System Design: Building an Inventory Reservation System

Inventory looks easy until traffic spikes.

A product has 10 units. Ten customers should be able to buy it. The eleventh should not.

In practice, that clean rule gets blurred by carts, payment retries, partial failures, slow checkouts, reservation expiries, warehouse adjustments, split shipments, cancellations, and distributed services that do not commit together.

That is how teams end up with three bad outcomes:

oversell: you sold inventory you do not actually have
undersell: inventory is available but stuck in ghost reservations
inconsistent truth: product page, checkout, warehouse, and finance all disagree

This guide designs a production inventory reservation system.

Problem Statement

Build a platform that lets ecommerce and order systems reserve stock safely during checkout.

The system must support:

showing sellable inventory
creating temporary holds during cart / checkout
confirming reservations after successful payment
releasing reservations after timeout or cancellation
handling concurrent purchases for the same SKU
preventing duplicate holds on retries
surviving service failures and delayed events

Examples:

one user adds the last laptop to cart while another user starts checkout
payment succeeds but order service times out before acknowledging
warehouse adjusts stock after damage or manual count correction
a flash sale creates massive contention on a few hot SKUs

This is not just a stock-counting problem.
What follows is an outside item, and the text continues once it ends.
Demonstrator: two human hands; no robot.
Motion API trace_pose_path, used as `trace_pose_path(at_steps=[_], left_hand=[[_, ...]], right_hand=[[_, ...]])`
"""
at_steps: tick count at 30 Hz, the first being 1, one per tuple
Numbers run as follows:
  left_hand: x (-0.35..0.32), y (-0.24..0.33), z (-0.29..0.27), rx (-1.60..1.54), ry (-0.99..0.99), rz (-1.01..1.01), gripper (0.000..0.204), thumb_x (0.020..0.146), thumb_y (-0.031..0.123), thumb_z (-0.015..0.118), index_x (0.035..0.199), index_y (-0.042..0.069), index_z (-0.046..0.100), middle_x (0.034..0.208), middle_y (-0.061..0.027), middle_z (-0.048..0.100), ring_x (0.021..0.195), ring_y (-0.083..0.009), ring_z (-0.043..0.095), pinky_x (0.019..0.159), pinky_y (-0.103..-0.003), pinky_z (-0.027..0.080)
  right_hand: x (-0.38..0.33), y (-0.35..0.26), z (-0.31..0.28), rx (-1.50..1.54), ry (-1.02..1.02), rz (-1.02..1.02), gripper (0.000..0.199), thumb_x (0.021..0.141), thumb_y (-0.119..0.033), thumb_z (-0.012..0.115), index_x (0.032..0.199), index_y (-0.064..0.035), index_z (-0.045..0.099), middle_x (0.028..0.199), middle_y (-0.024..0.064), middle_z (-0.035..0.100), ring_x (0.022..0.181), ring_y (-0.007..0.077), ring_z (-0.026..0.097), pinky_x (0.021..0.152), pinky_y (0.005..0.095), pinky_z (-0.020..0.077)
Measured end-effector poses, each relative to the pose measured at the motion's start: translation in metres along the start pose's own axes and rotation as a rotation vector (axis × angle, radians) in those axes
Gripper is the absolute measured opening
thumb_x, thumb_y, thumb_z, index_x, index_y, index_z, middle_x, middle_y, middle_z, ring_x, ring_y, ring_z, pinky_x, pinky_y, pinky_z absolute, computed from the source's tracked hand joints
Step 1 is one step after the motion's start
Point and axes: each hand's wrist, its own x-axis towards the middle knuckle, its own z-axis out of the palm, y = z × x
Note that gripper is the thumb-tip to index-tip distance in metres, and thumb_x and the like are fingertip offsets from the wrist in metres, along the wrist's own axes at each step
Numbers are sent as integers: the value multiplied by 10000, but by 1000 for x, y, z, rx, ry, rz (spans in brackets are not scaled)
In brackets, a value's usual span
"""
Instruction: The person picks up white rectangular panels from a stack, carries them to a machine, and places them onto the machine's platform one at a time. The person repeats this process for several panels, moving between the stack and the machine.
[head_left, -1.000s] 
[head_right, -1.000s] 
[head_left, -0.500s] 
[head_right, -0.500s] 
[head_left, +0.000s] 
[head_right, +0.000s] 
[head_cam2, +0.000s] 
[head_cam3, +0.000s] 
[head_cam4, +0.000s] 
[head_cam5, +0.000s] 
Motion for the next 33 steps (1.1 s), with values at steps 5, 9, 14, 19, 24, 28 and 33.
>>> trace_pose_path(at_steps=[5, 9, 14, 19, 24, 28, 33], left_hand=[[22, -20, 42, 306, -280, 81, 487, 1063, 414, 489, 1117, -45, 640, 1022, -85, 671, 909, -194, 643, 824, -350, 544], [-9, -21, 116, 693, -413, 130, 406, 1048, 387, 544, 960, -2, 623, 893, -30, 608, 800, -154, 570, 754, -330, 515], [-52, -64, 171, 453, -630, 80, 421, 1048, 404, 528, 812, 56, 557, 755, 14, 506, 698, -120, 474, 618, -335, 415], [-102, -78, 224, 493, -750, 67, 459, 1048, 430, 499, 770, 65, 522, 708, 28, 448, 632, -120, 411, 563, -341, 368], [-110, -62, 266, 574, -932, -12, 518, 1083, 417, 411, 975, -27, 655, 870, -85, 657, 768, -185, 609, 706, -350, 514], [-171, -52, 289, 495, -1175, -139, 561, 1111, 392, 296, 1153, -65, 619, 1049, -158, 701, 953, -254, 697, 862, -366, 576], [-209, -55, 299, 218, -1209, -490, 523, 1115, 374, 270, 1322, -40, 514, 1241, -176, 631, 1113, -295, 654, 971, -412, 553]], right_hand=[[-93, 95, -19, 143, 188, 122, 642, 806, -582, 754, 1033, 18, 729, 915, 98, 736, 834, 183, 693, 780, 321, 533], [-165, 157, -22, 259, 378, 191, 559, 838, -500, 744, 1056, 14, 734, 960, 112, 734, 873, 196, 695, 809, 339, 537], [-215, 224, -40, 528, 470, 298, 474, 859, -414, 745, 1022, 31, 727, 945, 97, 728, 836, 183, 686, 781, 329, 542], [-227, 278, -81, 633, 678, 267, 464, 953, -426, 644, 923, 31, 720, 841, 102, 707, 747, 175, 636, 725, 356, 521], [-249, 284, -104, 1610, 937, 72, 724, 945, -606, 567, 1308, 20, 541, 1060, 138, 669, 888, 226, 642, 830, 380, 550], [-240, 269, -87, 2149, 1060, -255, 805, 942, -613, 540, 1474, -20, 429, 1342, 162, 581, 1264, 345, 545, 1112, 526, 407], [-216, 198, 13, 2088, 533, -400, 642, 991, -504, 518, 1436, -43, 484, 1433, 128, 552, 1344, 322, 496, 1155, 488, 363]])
It is a distributed consistency problem with money and customer trust attached.

Requirements

Functional requirements:

track on-hand inventory per SKU and location
compute sellable inventory
create reservation holds with expiry
confirm reservations into committed allocations
release expired or cancelled reservations
support idempotent retries
support quantity updates
expose inventory availability APIs
publish inventory change events
support warehouse adjustments and restocks

Non-functional requirements:

prevent oversell
low latency for reserve operation
predictable behavior under high contention
survive duplicate requests and at-least-once event delivery
support auditability and replay
isolate inventory by merchant / tenant / warehouse
handle partial failures across payment and order flows

The most important invariant:

sellable = on_hand - committed - active_reservations
sellable must never go below zero

If your design does not defend that invariant under retries, timeouts, and concurrent updates, it is not production-safe.

Real-World Flow

A realistic purchase path looks like this:

product page asks for current availability
customer adds item to cart
checkout service requests reservation
reservation is held for 10 minutes
payment succeeds
reservation is confirmed into committed allocation
order service finalizes order
warehouse later fulfills shipment

Alternative paths:

payment fails -> release reservation
customer abandons checkout -> reservation expires
order is cancelled after confirmation -> committed stock returns to available
warehouse damage adjustment reduces on-hand -> active sellable count drops

This means inventory state cannot be represented by just one number.

Inventory State Model

At minimum, each SKU needs these buckets:

on_hand: physical units known to exist
reserved: temporary holds not yet sold
committed: sold / allocated to confirmed orders
available: derived sellable units

Formula:

available = on_hand - reserved - committed

Example:

SKU: laptop-16gb
on_hand:     100
reserved:      8
committed:    74
available:    18

Do not store available as the only truth. It can be materialized or cached, but the real system needs the underlying buckets.

Why Naive Designs Fail

Naive design 1: decrement stock only after payment success

Problem:

multiple users can start checkout for the same few units
payment may succeed for more users than available stock

Result:

oversell

Naive design 2: decrement stock when item enters cart

Problem:

carts are abandoned constantly
stock gets stuck

Result:

undersell

Naive design 3: rely on cache counters alone

Problem:

cache loss or stale invalidation corrupts truth
race conditions under concurrent updates

Result:

impossible-to-debug drift

The right model is:

temporary reservation during checkout
confirmation after payment
automatic release on timeout

Reservation Lifecycle

Think of a reservation like a hotel room hold.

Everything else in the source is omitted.